**TASK TO COMPLETE:** Transcribe the entire listing faithfully; every line must match the original.

**RECORDS SUPPLIED:**

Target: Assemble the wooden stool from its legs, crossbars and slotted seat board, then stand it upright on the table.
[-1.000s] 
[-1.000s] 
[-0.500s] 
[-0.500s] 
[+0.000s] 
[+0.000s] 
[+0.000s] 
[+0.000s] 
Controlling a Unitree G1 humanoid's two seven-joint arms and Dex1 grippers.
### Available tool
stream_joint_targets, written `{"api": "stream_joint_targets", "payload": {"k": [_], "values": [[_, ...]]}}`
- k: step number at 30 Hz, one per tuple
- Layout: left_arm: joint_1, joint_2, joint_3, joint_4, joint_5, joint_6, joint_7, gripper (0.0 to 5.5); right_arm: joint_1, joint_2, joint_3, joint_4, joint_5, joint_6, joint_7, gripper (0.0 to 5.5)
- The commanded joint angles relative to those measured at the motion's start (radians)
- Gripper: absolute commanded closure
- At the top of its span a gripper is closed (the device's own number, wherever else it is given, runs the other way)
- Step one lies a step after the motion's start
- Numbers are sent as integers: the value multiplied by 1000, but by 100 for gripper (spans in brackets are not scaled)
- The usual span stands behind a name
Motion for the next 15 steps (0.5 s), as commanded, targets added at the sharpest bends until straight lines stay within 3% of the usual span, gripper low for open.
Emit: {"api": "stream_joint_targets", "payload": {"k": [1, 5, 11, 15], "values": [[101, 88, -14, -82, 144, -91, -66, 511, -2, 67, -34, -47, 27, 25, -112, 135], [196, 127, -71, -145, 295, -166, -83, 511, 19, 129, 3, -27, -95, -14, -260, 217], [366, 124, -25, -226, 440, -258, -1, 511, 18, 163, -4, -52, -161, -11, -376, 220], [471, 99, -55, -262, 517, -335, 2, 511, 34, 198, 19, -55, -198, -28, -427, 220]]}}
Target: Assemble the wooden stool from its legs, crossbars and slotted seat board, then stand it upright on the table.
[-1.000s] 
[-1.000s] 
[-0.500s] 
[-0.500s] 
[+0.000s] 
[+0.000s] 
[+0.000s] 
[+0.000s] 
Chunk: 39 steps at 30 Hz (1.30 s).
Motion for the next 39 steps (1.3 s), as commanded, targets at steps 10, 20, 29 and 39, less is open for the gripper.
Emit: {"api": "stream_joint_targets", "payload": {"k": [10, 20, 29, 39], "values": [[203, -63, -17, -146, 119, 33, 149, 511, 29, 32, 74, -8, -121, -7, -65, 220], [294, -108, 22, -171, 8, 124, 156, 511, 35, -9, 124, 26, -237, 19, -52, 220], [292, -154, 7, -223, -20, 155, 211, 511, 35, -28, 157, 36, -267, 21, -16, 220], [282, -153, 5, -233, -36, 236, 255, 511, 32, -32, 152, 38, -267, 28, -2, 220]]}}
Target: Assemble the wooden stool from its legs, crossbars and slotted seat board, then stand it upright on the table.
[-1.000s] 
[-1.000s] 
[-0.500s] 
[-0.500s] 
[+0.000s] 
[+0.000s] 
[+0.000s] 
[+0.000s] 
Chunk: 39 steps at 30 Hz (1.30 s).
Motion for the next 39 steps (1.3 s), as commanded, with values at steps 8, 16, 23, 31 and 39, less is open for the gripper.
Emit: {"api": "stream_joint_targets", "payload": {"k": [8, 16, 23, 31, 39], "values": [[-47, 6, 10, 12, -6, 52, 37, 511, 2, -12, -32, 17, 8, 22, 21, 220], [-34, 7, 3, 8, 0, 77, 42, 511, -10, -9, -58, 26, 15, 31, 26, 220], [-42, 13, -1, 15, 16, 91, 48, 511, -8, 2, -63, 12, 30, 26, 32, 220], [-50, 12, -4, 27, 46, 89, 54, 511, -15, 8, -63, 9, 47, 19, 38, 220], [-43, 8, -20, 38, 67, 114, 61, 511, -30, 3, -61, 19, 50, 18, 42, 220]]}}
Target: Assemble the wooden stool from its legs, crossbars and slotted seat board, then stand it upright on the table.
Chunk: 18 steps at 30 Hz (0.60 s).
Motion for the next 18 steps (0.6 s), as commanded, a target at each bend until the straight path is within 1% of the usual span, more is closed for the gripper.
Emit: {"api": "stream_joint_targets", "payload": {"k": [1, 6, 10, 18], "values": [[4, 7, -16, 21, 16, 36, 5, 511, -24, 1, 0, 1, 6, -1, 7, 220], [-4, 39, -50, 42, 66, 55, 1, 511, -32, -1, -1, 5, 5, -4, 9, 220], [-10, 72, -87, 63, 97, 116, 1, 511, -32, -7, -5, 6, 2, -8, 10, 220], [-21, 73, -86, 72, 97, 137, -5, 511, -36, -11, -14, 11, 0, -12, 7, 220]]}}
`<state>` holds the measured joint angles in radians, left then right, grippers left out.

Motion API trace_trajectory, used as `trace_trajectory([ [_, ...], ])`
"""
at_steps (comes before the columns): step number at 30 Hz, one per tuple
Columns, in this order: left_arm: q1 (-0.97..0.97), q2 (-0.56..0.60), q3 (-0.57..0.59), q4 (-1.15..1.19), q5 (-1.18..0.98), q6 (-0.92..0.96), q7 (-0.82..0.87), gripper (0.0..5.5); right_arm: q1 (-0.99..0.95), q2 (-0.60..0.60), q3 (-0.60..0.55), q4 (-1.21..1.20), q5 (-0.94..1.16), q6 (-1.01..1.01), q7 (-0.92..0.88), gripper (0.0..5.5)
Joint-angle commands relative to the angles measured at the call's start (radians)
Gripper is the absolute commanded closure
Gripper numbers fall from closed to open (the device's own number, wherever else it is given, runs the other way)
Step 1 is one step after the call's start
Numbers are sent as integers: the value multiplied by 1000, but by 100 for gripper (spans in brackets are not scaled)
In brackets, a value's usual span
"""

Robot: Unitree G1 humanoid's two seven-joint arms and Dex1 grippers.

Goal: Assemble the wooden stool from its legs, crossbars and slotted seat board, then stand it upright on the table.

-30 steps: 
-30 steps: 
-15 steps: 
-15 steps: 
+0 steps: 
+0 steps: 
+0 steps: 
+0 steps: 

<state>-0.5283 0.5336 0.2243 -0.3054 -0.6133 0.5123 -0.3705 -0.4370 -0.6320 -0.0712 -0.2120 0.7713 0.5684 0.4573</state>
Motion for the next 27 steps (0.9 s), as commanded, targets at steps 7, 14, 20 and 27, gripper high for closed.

**EXERCISE ANSWER:**
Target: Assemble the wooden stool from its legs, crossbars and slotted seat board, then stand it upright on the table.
[-1.000s] 
[-1.000s] 
[-0.500s] 
[-0.500s] 
[+0.000s] 
[+0.000s] 
[+0.000s] 
[+0.000s] 
Controlling a Unitree G1 humanoid's two seven-joint arms and Dex1 grippers.
### Available tool
stream_joint_targets, written `{"api": "stream_joint_targets", "payload": {"k": [_], "values": [[_, ...]]}}`
- k: step number at 30 Hz, one per tuple
- Layout: left_arm: joint_1, joint_2, joint_3, joint_4, joint_5, joint_6, joint_7, gripper (0.0 to 5.5); right_arm: joint_1, joint_2, joint_3, joint_4, joint_5, joint_6, joint_7, gripper (0.0 to 5.5)
- The commanded joint angles relative to those measured at the motion's start (radians)
- Gripper: absolute commanded closure
- At the top of its span a gripper is closed (the device's own number, wherever else it is given, runs the other way)
- Step one lies a step after the motion's start
- Numbers are sent as integers: the value multiplied by 1000, but by 100 for gripper (spans in brackets are not scaled)
- The usual span stands behind a name
Motion for the next 15 steps (0.5 s), as commanded, targets added at the sharpest bends until straight lines stay within 3% of the usual span, gripper low for open.
Emit: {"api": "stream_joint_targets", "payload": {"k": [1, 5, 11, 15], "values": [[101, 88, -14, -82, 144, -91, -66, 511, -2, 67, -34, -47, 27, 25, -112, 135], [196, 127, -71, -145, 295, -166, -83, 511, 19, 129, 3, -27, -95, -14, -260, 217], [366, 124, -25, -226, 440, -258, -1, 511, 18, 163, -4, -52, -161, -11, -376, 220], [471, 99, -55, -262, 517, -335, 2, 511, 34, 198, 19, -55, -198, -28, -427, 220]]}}
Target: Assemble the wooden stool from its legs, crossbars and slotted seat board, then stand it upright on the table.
[-1.000s] 
[-1.000s] 
[-0.500s] 
[-0.500s] 
[+0.000s] 
[+0.000s] 
[+0.000s] 
[+0.000s] 
Chunk: 39 steps at 30 Hz (1.30 s).
Motion for the next 39 steps (1.3 s), as commanded, targets at steps 10, 20, 29 and 39, less is open for the gripper.
Emit: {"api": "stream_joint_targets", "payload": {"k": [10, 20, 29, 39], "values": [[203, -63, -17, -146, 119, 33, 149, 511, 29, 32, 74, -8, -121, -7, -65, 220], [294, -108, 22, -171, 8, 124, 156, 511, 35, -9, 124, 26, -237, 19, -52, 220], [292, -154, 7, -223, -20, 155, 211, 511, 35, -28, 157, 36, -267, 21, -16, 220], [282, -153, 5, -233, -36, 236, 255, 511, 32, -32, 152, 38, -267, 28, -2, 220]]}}
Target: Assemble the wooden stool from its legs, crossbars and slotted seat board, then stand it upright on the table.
[-1.000s] 
[-1.000s] 
[-0.500s] 
[-0.500s] 
[+0.000s] 
[+0.000s] 
[+0.000s] 
[+0.000s] 
Chunk: 39 steps at 30 Hz (1.30 s).
Motion for the next 39 steps (1.3 s), as commanded, with values at steps 8, 16, 23, 31 and 39, less is open for the gripper.
Emit: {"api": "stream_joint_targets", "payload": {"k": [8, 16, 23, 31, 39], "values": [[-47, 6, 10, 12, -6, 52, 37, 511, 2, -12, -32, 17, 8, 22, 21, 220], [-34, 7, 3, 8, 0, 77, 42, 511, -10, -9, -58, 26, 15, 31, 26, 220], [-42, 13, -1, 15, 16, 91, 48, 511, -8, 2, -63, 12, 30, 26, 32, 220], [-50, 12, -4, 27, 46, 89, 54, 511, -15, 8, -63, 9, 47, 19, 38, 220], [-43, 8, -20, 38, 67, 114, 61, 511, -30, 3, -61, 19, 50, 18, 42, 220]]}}
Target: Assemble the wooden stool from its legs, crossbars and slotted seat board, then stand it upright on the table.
Chunk: 18 steps at 30 Hz (0.60 s).
Motion for the next 18 steps (0.6 s), as commanded, a target at each bend until the straight path is within 1% of the usual span, more is closed for the gripper.
Emit: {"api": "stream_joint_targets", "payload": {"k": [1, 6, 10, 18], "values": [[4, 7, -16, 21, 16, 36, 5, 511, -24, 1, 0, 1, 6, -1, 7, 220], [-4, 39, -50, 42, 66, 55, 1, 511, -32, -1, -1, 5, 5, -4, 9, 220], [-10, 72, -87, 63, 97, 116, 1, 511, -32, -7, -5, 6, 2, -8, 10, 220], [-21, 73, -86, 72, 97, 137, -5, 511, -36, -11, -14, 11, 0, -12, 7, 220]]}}
`<state>` holds the measured joint angles in radians, left then right, grippers left out.

Motion API trace_trajectory, used as `trace_trajectory([ [_, ...], ])`
"""
at_steps (comes before the columns): step number at 30 Hz, one per tuple
Columns, in this order: left_arm: q1 (-0.97..0.97), q2 (-0.56..0.60), q3 (-0.57..0.59), q4 (-1.15..1.19), q5 (-1.18..0.98), q6 (-0.92..0.96), q7 (-0.82..0.87), gripper (0.0..5.5); right_arm: q1 (-0.99..0.95), q2 (-0.60..0.60), q3 (-0.60..0.55), q4 (-1.21..1.20), q5 (-0.94..1.16), q6 (-1.01..1.01), q7 (-0.92..0.88), gripper (0.0..5.5)
Joint-angle commands relative to the angles measured at the call's start (radians)
Gripper is the absolute commanded closure
Gripper numbers fall from closed to open (the device's own number, wherever else it is given, runs the other way)
Step 1 is one step after the call's start
Numbers are sent as integers: the value multiplied by 1000, but by 100 for gripper (spans in brackets are not scaled)
In brackets, a value's usual span
"""

Robot: Unitree G1 humanoid's two seven-joint arms and Dex1 grippers.

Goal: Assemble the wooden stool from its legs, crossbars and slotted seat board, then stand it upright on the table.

-30 steps: 
-30 steps: 
-15 steps: 
-15 steps: 
+0 steps: 
+0 steps: 
+0 steps: 
+0 steps: 

<state>-0.5283 0.5336 0.2243 -0.3054 -0.6133 0.5123 -0.3705 -0.4370 -0.6320 -0.0712 -0.2120 0.7713 0.5684 0.4573</state>
Motion for the next 27 steps (0.9 s), as commanded, targets at steps 7, 14, 20 and 27, gripper high for closed.

The exercise requires no additional answer.